I print everything at work because I’m not a multimillionaire who has a printer with ink at home
me: goodnight moon 🙂
moon: night<3
me: goodnight stars 🙂
moon: wtf
me: sry wrongnumber
moon: whos stars
moon: who is stars
moon: answer me
My neighbor accidentally called me “love” in a text looking for his cat and now we have more reason to never make eye contact again.
lost my job at Red Lobster for saying crabsolutely too much
broke: live-action auditions where you have to do shit like “memorize sides” and “look like an actual person”
woke: voiceover auditions where you get to do shit like “never have to leave your home” and “record in the nude”
My kids are yelling and fighting, again.
I really should have Adopted a Highway instead.
I’m gonna call my mom 26 times today to tell her about all the nothing that I’m doing, just to even the score.
Garlic and bread is the only marriage I truly have faith in.
Halfway through my stand-up routine I started getting heckled. The crowd shouted such insults as “This sucks” and “Stop it” and “Why are you doing this to us, Mom?”
The government be like “please throw your grandma into an active volcano, the economy demands a sacrifice”
When my niece told me she knew Santa didn’t exist, I panicked and told her I never lied, it’s just he’d recently died from Coronavirus. Totally saved it.
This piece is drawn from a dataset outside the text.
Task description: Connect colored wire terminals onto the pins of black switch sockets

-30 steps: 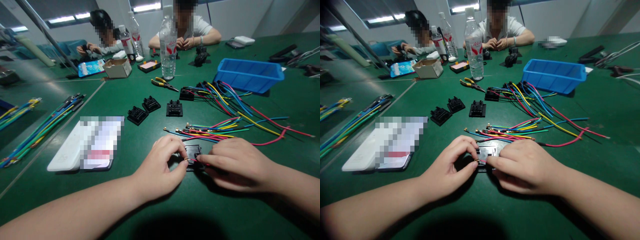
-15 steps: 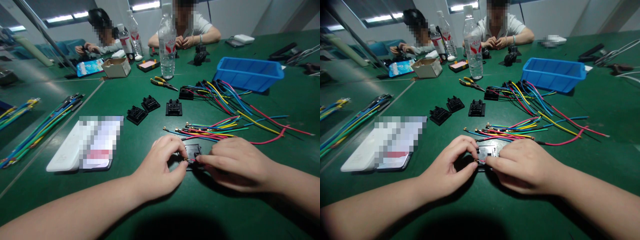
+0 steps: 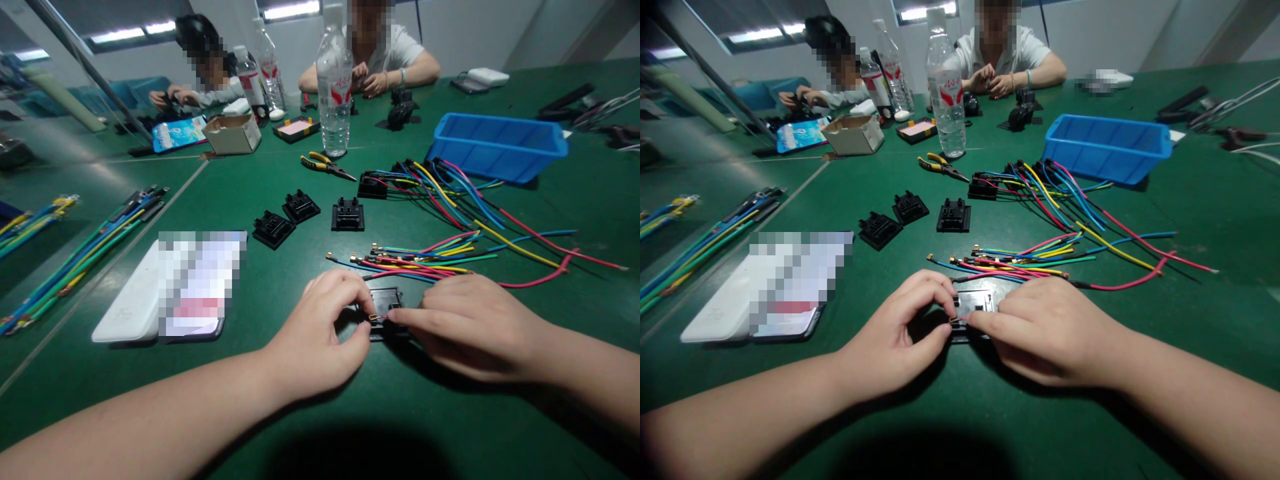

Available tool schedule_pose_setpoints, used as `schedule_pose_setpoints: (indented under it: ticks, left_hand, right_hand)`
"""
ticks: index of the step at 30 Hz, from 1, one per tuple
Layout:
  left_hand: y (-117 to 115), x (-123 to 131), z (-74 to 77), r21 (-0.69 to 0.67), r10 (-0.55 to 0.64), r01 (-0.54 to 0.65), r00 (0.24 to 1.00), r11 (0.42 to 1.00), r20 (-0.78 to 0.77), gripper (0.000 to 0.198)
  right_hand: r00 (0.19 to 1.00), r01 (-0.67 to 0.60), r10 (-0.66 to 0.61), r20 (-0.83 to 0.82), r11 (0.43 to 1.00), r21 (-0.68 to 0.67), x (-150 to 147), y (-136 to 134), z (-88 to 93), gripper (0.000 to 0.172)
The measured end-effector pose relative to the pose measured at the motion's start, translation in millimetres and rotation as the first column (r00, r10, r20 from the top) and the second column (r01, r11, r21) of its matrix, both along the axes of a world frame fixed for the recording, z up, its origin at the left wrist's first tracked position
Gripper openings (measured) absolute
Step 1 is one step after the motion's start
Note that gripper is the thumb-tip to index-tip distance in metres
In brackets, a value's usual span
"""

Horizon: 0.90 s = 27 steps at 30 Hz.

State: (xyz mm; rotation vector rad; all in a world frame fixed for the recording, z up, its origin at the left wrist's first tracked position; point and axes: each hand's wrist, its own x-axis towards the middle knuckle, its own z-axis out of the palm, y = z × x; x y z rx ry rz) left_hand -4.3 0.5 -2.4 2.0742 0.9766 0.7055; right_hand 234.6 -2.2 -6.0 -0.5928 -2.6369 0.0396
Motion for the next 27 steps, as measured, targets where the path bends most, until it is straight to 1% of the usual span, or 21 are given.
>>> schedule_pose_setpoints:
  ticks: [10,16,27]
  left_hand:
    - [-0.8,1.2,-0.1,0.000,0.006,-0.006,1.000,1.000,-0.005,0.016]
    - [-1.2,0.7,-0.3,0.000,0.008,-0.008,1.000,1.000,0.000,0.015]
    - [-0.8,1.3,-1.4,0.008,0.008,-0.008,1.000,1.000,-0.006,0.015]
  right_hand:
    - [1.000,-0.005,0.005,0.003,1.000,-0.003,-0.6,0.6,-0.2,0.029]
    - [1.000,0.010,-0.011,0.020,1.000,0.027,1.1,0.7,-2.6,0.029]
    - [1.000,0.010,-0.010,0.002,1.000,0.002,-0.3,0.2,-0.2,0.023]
I made the mistake of telling my kids “effort is all that matters” and now they tell me that every time I cook
*cooking omelette for GF*
Me: “Want extra cheese, babe?”
Gf: “Sure baby”
*slowly turns up Aerosmith’s ‘I Don’t Wanna Miss a Thing’*
awkardly looking around the applebees bar & grill for my tidner date whose profile picture is waluigi
I was on a first date last night and temperature by sean paul came on. how do you keep your cool in that situation? I didn’t. made eye contact with one other dude who saw the shoulder shimmy and gave me a nod which felt validating honestly
I can’t wait until my kids have a place of their own so I can come barging through their door & say “what’s for dinner? I don’t like that. Can you give me money for McDonald’s?”
funeral catering business:
your loss, our gain
Me: shouldn’t ocean now be spelled oCean?
Climatologist: that’s not what rising sea level means
As a parent, you learn to accept you can’t run away from your problems. They will find you. And they will demand fruit snacks.
BOSS: You’re fired
ME: For giving up my seat to a blind guy?